本記事では、Fortinet 社のファイアウォール製品である FortiGate について、HA 構成時に NTP 通信、Syslog 通信、SNMP 通信等の送信元インターフェースがどのようになるのかを説明します。

動作確認環境

本記事の内容は以下の機器にて動作確認を行った結果に基づいて作成されています。

  • FortiGate-60F
    • バージョン 7.4.3

HA 構成時の各種管理通信の送信元インターフェース

HA を構成している FortiGate にて、NTP、Syslog、SNMP 等の管理用通信の送信元インターフェース(送信元アドレス)が何になるのかは気になるところです。というのも HA 構成時は以下のような要素があるためです。

  • HA 構成時は HA クラスタメンバのインターフェースアドレスが同じになる
  • HA 構成時は独自のルーティングテーブルを持つ「管理インターフェース」が存在する
図:HA 構成時のネットワーク接続例

デフォルトではサービス用ポートが送信元になる

HA 構成時、NTP、Syslog、SNMP 等の管理用通信の送信元インターフェースはサービス用ポート(管理インターフェースではない、サービス通信が通るポート)が送信元インターフェースになります。通信の出力インターフェースはルーティングテーブルに従って決定されます。これは HA を構成していない FortiGate と同様の動作です。

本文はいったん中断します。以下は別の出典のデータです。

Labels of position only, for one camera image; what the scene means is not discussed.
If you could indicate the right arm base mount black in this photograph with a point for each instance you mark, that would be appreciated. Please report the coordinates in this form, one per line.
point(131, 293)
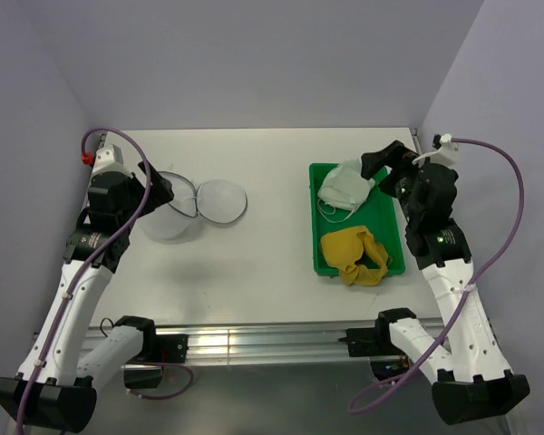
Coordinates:
point(385, 359)

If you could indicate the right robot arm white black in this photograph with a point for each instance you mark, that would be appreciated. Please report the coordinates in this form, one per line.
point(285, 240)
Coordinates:
point(470, 378)

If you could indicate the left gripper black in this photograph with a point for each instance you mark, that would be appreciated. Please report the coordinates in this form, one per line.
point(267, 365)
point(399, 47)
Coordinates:
point(160, 191)

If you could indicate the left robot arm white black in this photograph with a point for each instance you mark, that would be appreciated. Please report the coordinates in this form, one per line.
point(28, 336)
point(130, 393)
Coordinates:
point(55, 388)

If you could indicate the green plastic tray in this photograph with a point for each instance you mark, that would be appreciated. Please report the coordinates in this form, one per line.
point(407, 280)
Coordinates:
point(377, 214)

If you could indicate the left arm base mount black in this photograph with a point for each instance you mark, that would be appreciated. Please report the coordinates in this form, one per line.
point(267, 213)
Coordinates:
point(167, 348)

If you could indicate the aluminium rail frame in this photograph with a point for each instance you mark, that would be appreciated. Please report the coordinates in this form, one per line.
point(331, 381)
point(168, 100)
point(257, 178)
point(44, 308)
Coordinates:
point(266, 343)

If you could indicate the yellow bra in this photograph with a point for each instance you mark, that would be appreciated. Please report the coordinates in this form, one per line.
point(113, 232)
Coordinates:
point(357, 256)

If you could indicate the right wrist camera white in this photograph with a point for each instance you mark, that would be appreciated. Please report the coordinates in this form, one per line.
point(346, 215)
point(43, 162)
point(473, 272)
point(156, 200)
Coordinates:
point(445, 152)

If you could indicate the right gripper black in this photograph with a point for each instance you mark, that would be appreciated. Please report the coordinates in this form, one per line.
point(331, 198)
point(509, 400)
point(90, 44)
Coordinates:
point(392, 155)

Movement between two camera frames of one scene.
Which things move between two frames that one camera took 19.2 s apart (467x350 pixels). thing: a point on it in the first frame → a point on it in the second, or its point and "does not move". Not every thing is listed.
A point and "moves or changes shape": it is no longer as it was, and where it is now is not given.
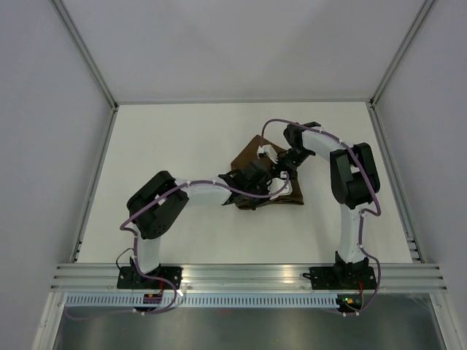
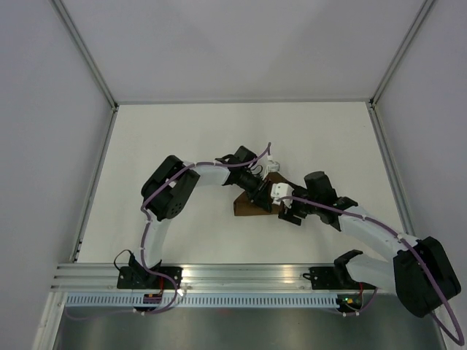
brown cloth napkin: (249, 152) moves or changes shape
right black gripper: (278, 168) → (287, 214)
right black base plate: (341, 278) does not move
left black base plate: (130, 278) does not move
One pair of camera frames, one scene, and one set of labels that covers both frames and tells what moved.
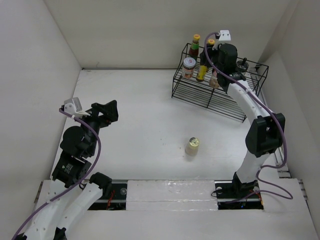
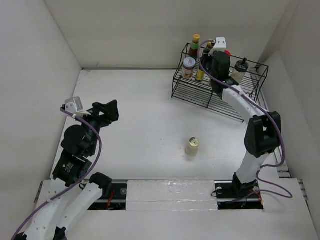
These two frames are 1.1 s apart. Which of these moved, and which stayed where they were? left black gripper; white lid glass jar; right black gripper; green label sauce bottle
Moved: right black gripper
Stayed: white lid glass jar; green label sauce bottle; left black gripper
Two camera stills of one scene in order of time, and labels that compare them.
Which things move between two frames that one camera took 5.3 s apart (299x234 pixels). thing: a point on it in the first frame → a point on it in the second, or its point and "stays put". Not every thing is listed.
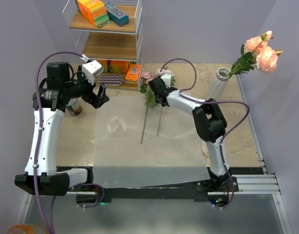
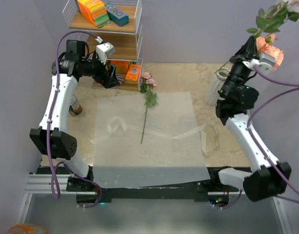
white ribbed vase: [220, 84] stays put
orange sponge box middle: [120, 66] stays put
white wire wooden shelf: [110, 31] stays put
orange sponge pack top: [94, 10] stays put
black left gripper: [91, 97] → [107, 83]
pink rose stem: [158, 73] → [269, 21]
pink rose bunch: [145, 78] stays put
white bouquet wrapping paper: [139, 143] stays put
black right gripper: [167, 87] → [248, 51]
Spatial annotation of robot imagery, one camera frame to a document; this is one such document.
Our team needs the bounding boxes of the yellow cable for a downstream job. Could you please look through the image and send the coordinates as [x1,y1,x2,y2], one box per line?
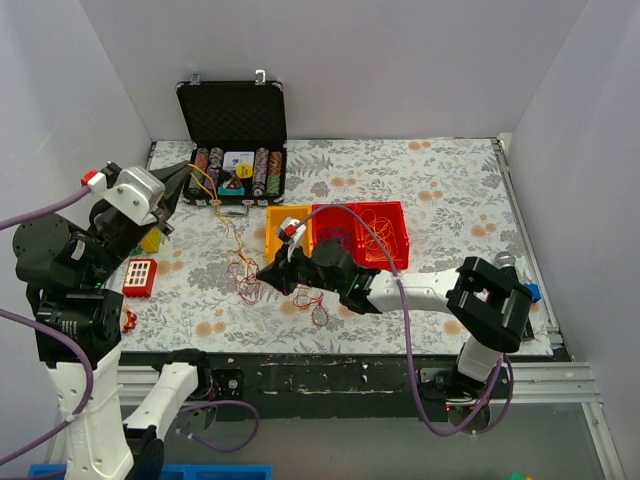
[187,163,261,274]
[360,205,404,266]

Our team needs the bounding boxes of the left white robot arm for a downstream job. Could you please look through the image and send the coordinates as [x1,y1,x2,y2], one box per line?
[2,163,213,479]

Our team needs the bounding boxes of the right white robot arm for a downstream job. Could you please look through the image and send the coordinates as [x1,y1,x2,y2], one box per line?
[256,240,533,398]

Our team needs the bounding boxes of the yellow green blue brick stack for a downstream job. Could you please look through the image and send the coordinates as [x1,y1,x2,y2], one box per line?
[131,228,163,255]

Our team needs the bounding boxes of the red white toy brick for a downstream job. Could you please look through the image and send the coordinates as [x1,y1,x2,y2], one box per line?
[122,258,157,298]

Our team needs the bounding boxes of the middle red plastic bin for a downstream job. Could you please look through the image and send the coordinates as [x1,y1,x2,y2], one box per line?
[311,208,364,264]

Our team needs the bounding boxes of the red plastic bin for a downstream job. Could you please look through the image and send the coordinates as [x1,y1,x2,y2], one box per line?
[355,201,410,271]
[311,208,364,264]

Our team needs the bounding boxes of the yellow plastic bin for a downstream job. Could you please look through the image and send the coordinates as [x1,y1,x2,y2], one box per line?
[263,204,314,264]

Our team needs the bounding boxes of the right red plastic bin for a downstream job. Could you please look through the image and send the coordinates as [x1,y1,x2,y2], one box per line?
[355,201,410,271]

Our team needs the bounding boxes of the black poker chip case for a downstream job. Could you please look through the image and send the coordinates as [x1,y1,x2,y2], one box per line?
[175,70,287,207]

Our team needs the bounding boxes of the floral table mat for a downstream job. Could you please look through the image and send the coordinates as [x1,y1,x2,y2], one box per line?
[99,138,555,357]

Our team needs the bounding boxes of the small red toy piece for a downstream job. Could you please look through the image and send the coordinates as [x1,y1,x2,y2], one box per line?
[121,310,138,334]

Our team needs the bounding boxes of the black microphone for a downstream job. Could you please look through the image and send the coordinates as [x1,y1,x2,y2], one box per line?
[494,251,535,342]

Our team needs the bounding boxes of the small blue brick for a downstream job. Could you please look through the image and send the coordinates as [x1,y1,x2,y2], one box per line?
[525,283,541,304]

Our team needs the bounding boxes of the blue tray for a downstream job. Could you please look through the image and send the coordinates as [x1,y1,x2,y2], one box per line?
[26,464,273,480]

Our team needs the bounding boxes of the green object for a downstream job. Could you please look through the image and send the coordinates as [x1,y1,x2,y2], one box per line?
[508,472,534,480]

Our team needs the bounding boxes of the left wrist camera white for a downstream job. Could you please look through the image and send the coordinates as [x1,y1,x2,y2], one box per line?
[81,162,165,226]

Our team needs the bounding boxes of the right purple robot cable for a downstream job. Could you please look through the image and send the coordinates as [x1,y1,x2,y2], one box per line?
[294,203,514,437]

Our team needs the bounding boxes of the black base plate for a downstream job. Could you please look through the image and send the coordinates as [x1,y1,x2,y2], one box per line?
[154,349,514,424]

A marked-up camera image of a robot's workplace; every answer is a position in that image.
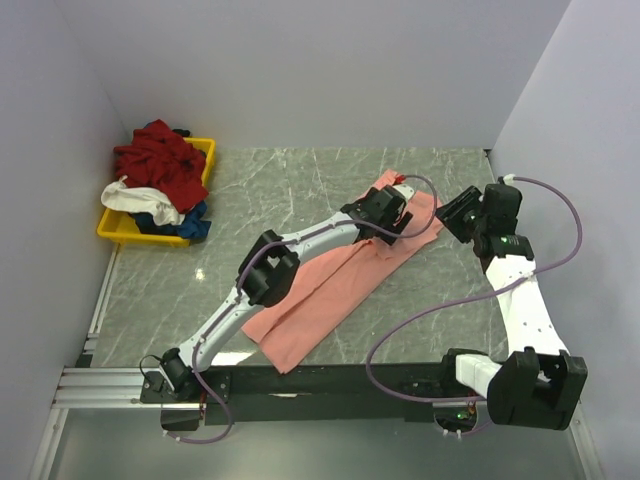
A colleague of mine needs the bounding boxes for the pink t shirt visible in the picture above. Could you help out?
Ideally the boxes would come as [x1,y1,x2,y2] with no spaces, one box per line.
[242,191,442,374]

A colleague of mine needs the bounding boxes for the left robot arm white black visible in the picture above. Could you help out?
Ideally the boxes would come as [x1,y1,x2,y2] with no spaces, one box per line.
[159,184,415,402]

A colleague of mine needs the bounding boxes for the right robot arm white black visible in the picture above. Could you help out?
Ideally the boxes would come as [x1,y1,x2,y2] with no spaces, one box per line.
[436,175,588,430]

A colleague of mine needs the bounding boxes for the blue t shirt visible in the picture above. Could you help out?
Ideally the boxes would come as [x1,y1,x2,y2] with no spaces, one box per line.
[130,201,211,240]

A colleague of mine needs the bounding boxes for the black base beam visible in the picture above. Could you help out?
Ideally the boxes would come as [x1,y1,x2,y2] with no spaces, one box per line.
[139,362,486,426]

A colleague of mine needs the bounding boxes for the red t shirt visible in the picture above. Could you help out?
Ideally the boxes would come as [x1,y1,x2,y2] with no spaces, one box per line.
[113,120,208,214]

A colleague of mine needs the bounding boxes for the yellow plastic bin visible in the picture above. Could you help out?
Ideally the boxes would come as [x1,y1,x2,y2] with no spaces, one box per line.
[96,137,216,248]

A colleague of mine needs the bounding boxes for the white t shirt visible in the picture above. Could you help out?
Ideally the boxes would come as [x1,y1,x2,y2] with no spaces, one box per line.
[100,176,185,226]

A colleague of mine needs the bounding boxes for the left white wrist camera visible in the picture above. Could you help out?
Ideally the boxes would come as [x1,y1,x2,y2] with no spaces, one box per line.
[392,174,415,202]

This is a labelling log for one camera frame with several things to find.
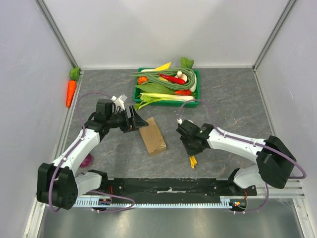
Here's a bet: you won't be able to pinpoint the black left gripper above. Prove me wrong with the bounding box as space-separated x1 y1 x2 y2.
107 105 149 133

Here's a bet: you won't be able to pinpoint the yellow utility knife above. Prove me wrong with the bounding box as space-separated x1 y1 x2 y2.
189 156 198 169

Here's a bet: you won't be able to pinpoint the brown cardboard express box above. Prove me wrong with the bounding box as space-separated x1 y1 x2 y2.
139 117 166 156

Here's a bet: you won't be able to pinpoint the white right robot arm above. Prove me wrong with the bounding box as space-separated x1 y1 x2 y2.
176 119 296 195

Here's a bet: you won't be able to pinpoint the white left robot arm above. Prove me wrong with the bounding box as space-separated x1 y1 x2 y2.
36 98 149 212

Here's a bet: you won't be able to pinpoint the green celery stalk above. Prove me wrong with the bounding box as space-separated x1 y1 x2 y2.
134 93 195 110

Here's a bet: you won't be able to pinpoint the green leafy vegetable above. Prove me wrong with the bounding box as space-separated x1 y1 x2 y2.
135 83 175 94

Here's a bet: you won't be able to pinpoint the small orange pumpkin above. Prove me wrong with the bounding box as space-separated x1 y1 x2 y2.
137 76 148 85

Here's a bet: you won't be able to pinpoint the green plastic tray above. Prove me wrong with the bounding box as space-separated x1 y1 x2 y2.
132 69 201 108

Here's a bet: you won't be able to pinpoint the green long beans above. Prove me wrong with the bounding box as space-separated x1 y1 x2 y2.
130 68 198 91

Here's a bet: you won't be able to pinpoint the red orange pepper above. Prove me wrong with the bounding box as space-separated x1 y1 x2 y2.
175 90 192 96

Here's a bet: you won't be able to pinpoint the red chili pepper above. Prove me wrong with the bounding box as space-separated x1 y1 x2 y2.
159 73 186 85

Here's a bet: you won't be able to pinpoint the yellow corn husk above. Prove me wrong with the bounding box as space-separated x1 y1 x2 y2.
153 62 171 71

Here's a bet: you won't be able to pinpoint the beige toy mushroom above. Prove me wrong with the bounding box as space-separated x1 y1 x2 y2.
176 71 188 83

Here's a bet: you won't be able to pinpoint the purple red onion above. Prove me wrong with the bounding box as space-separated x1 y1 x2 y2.
80 154 93 168

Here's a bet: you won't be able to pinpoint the orange toy carrot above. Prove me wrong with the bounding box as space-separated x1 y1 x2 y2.
66 67 80 108

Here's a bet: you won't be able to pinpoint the white radish with leaves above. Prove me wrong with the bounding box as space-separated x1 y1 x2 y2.
180 57 197 92

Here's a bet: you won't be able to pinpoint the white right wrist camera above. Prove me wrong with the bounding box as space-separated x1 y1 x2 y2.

送信元 IP アドレスについては、各機能のコンフィグで指定されていればそれに従います。

Syslog、SNMP に関して起きる不都合

HA 構成時は、サービス用ポートの IP アドレスはプライマリ機とセカンダリ機で設定が同期されるため同じになります。このため FortiGate が Syslog 送信したり、SNMP 通信をしたりした際に、Syslog サーバや監視サーバで受信したパケットの送信元 IP アドレスは常に同じアドレスになります。

この場合、Syslog サーバや監視サーバでは FortiGate のプライマリ機とセカンダリ機のどちらが送信したパケットなのかの区別ができません。つまり機器別に管理ができないということです。

この問題を解決する設定が後述するha-directという設定です。これを有効化することで Syslog、SNMP 通信の送信元 IP アドレスを管理インターフェースの IP アドレスにすることができ、サーバ側ではアドレスによって機器の区別ができるようになります。

送信元を管理インターフェースにする ha-direct 設定

HA 構成時に、NTP、Syslog、SNMP 等の管理用通信の送信元インターフェースを「管理インターフェース」に変更することができます。ここでいう「管理インターフェース」とは、HA 設定の中にある「管理インターフェースの予約」で指定したインターフェースのことを指します。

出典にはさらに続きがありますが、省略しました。